WHAT YOU NEED TO DO: Your task is to copy each line of the material that holds the word "alarm".

◇ ◇ ◇

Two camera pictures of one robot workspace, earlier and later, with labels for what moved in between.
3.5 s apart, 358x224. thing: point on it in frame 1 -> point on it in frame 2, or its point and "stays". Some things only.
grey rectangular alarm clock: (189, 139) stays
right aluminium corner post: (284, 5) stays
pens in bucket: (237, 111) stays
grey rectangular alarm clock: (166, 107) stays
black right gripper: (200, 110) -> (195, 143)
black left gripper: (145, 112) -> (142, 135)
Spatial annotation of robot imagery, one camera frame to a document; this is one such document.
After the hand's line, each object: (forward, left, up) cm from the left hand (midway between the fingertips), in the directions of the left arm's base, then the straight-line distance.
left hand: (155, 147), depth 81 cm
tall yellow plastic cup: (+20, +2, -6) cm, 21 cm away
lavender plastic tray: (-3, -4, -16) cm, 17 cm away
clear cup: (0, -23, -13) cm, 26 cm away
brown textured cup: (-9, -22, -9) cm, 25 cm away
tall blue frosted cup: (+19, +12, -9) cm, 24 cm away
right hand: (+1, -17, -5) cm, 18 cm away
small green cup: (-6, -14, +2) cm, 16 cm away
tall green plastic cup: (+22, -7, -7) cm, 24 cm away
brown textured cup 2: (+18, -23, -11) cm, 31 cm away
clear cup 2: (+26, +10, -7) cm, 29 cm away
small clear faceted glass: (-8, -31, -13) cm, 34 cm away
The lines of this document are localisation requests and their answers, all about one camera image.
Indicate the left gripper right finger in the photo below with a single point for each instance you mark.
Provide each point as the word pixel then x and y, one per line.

◇ ◇ ◇

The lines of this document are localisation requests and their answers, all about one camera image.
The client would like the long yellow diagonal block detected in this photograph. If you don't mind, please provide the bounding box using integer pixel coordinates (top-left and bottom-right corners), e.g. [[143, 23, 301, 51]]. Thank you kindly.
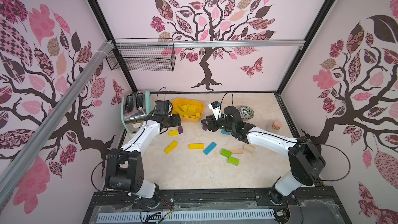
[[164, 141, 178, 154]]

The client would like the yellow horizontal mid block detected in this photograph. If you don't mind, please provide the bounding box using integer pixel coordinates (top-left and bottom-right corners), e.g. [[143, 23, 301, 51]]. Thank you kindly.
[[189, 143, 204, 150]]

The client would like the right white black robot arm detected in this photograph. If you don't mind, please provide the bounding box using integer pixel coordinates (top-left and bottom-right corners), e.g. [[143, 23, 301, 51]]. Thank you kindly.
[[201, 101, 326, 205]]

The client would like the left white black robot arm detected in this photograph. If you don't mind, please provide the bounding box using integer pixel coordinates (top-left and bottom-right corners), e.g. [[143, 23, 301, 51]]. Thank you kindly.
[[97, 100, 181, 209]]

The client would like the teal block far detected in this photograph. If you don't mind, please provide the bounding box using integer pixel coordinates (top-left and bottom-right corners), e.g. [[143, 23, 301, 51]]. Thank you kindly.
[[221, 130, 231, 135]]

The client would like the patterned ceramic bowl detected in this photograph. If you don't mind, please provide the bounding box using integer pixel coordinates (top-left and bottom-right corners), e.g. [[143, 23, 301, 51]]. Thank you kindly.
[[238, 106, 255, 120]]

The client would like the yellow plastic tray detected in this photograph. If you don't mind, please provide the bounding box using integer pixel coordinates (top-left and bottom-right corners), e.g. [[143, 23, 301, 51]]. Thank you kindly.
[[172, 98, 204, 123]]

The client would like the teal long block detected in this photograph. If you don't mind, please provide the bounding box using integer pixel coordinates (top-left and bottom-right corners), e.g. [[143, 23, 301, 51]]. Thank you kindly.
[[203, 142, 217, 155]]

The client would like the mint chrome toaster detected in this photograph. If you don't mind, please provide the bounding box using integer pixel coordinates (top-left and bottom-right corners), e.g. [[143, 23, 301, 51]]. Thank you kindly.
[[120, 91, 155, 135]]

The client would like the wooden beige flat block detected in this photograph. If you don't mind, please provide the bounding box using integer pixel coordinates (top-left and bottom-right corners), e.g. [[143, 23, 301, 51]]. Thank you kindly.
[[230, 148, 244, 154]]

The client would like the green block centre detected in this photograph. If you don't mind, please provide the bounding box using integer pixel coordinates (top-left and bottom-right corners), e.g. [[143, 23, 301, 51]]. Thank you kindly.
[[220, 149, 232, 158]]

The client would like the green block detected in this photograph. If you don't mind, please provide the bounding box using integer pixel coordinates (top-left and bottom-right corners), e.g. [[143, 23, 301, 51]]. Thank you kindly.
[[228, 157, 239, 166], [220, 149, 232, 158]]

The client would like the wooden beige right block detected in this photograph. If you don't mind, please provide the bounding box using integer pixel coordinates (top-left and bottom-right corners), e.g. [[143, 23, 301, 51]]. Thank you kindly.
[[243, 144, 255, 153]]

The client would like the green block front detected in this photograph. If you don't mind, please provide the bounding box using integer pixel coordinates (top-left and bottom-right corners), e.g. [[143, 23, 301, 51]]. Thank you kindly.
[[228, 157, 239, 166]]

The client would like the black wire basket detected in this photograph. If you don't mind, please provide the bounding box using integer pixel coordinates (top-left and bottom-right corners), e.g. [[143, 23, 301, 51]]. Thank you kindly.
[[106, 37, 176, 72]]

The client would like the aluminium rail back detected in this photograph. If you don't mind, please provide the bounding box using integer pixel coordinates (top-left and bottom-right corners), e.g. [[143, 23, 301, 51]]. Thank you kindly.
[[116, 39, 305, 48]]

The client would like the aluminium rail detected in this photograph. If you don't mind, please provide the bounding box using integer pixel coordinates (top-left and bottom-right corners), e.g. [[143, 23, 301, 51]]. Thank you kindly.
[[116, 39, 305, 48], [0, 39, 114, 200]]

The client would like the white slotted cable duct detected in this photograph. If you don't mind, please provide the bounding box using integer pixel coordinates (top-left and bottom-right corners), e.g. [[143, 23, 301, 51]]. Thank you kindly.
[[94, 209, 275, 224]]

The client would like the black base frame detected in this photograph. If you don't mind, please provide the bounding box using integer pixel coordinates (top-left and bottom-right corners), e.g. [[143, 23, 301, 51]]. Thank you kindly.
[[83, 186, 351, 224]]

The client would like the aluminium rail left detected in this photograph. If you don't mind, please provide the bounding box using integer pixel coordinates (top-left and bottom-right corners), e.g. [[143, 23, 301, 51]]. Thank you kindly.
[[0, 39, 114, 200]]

◇ ◇ ◇

SOLVED EXERCISE:
grey rectangular alarm clock: (189, 139) stays
grey rectangular alarm clock: (166, 107) stays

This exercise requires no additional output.